### Data in this exercise
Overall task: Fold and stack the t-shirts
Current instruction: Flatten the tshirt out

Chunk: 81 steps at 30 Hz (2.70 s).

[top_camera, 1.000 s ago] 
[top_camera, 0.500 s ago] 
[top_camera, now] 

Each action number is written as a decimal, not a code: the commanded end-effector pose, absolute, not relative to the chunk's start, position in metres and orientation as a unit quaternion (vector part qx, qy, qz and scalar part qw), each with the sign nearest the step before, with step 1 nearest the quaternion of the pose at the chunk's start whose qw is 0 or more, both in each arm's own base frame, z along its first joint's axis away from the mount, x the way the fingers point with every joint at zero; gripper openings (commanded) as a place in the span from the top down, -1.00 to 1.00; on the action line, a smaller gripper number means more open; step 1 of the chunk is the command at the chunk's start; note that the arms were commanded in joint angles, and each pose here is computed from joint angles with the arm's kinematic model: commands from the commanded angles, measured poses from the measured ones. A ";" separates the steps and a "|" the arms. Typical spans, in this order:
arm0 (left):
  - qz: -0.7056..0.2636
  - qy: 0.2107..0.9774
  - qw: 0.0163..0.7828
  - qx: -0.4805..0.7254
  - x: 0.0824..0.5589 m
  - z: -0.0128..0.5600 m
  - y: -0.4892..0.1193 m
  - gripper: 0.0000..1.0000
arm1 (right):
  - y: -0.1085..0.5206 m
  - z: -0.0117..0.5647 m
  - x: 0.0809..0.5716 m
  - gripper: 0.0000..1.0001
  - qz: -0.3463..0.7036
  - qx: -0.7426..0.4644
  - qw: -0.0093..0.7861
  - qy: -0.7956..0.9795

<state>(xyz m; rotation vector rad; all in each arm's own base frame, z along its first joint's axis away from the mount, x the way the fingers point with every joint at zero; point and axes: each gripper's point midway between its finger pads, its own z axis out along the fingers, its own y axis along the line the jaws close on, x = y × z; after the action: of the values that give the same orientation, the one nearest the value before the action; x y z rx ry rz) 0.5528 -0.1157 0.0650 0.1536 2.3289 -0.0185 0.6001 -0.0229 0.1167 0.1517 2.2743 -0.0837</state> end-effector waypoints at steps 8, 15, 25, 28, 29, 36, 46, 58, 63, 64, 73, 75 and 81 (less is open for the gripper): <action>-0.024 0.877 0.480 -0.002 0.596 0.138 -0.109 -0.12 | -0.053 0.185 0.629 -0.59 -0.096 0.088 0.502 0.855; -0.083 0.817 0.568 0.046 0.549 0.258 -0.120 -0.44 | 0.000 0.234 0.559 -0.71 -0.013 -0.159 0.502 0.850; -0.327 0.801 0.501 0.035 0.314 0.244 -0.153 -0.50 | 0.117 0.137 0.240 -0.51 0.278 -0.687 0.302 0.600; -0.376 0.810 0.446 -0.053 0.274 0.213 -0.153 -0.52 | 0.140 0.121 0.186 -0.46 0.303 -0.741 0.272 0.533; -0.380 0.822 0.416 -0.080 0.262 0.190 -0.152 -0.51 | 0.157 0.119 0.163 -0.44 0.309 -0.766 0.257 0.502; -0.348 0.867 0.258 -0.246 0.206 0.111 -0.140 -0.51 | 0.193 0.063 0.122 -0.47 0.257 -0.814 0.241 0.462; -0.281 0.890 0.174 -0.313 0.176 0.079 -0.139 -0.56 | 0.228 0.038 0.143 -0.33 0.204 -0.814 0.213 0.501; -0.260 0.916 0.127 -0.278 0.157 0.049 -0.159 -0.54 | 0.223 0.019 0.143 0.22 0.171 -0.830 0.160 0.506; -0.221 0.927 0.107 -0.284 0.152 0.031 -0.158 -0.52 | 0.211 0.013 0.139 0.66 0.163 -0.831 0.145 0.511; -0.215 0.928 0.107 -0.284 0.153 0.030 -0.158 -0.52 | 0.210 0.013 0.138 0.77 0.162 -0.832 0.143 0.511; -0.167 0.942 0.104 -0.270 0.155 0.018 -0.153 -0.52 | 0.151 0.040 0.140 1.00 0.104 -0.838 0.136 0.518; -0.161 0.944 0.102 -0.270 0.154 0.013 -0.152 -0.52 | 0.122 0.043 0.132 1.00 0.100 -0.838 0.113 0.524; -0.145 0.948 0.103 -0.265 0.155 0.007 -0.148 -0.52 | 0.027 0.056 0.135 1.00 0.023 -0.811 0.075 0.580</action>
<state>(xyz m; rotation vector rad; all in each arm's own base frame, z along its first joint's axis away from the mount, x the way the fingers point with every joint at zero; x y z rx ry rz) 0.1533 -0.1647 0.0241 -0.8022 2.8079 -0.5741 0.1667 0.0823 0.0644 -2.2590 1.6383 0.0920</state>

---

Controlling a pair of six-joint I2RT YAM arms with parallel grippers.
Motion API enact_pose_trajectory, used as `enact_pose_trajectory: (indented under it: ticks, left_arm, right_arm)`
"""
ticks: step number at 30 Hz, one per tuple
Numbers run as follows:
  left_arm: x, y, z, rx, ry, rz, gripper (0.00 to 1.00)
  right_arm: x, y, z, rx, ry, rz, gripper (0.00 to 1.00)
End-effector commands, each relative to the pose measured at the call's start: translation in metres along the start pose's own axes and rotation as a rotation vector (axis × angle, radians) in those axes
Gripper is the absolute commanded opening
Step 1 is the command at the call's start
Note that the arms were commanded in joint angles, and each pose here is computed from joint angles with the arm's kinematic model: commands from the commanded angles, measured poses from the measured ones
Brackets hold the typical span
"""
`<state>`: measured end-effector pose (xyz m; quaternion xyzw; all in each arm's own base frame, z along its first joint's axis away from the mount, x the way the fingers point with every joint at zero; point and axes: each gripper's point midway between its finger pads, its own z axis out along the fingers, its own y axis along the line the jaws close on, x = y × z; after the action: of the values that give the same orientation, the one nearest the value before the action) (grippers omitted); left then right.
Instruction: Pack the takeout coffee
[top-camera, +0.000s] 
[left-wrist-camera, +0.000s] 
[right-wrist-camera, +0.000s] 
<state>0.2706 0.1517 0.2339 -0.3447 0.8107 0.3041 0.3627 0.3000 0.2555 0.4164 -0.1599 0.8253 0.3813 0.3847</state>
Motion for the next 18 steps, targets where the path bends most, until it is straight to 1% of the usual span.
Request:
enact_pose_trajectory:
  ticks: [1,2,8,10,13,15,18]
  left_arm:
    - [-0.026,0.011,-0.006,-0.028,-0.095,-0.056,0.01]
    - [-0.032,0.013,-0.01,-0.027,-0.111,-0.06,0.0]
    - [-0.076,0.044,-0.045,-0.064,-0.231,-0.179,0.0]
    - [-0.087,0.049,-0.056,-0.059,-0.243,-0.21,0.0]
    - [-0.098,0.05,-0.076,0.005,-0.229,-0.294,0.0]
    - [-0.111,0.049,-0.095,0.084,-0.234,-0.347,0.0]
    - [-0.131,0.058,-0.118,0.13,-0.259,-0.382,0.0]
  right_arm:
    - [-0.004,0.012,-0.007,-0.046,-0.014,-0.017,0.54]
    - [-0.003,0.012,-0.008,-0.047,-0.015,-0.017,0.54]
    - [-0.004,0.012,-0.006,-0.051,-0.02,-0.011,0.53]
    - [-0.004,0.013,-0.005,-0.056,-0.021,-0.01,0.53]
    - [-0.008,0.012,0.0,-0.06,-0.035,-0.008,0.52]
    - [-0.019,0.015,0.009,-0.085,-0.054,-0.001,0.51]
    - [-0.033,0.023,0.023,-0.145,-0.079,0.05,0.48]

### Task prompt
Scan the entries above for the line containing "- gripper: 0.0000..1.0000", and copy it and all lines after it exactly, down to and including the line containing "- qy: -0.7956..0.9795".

### Exercise response
  - gripper: 0.0000..1.0000
arm1 (right):
  - y: -0.1085..0.5206 m
  - z: -0.0117..0.5647 m
  - x: 0.0809..0.5716 m
  - gripper: 0.0000..1.0001
  - qz: -0.3463..0.7036
  - qx: -0.7426..0.4644
  - qw: -0.0093..0.7861
  - qy: -0.7956..0.9795

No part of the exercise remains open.